I have just had 2 class d amplifiers die on me and I do not understand why. I am using much less voltage than their max and they are supposedly really reliable little things. I was paralleling the amps with my 24V ~10A power supply. This is the product: https://www.ebay.co.uk/i/223709821051?chn=ps&norover=1&mkevt=1&mkrid=710-134428-41853-0&mkcid=2&itemid=223709821051&targetid=594652386360&device=c&mktype=pla&googleloc=1007011&poi=&campaignid=6466521308&mkgroupid=76196181743&rlsatarget=aud-629407027105:pla-594652386360&abcId=1140486&merchantid=109866676&gclid=CjwKCAiA5JnuBRA-EiwA-0ggPQIdW_wNci44yB2NbkFB9N2HsvjS2Ee_44WPe7w5SybirxT9QSFHRxoCqq0QAvD_BwE

Firstly the rear speakers' amp died and then I realised there wasn't much thermal paste on them so I put some on the final two, and now the one providing amp power to the centre and sub just went. What do I do, can I fix it? Can I return it? What did I do wrong? I am having a panic attack right now. No it isn't my preamp out puts, neither is it the wires, nor the speakers, nor the powersupply.
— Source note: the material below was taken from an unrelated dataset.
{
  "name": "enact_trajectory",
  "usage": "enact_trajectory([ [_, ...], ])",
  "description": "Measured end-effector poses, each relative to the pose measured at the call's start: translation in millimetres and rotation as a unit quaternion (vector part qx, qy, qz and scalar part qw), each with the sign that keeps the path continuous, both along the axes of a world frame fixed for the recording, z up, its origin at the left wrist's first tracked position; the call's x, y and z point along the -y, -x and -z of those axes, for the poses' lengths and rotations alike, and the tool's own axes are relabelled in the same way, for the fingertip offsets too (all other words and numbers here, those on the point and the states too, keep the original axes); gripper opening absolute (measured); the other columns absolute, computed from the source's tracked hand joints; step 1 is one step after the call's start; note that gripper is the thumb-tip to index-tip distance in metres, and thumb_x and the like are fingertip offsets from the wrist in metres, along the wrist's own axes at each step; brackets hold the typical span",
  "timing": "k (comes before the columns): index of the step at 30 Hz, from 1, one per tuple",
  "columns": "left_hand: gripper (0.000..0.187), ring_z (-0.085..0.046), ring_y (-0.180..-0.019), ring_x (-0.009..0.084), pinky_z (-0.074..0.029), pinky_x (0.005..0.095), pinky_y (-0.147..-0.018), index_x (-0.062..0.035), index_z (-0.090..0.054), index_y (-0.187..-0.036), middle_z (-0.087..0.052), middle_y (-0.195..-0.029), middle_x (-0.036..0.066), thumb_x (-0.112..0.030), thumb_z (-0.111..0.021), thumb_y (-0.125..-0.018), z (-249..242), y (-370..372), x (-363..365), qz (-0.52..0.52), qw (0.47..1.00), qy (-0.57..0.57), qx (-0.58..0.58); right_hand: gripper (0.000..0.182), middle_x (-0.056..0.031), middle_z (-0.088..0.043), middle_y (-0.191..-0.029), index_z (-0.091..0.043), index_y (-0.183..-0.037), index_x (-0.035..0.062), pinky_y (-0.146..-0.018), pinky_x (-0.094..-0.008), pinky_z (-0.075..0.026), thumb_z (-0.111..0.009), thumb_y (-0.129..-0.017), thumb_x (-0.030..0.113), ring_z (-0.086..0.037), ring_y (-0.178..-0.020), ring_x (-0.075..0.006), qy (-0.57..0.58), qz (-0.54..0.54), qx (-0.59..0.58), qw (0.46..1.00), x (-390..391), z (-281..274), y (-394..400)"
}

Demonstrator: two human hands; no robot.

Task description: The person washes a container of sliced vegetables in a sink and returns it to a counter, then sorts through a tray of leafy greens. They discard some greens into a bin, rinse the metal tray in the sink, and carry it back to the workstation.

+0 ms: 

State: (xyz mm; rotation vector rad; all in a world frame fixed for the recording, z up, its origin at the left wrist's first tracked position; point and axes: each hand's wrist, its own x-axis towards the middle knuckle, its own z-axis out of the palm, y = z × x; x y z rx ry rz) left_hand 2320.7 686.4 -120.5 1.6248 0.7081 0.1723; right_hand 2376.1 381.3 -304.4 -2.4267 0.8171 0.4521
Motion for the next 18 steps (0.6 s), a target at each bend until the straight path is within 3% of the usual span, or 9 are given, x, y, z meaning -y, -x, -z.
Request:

I heard, 0 distortion or clipping on the amps, there was no puff, no overheating, no popping when turning off, the only reason I realised is because I couldn't hear the speakers playing anymore

Also, the subwoofer and centre channel were 6ohms each not even 4 so I don't know why this happened

Also with this tiny amound of power the rear speakers were at 1/5 volume on the volume nob when it died. I don't even know if the boards are dead, I just don't seem to be getting an output from them anymore. The one for the front two stereo is still working but im not using it until i found out what happened. Also that link is for the same model with the same board but I didn't buy it from there, somewhere else.

Also I know the pos and neg wires are the right way round, anyway it was working for quite a while. Did I mention it wasn't heating up anyway.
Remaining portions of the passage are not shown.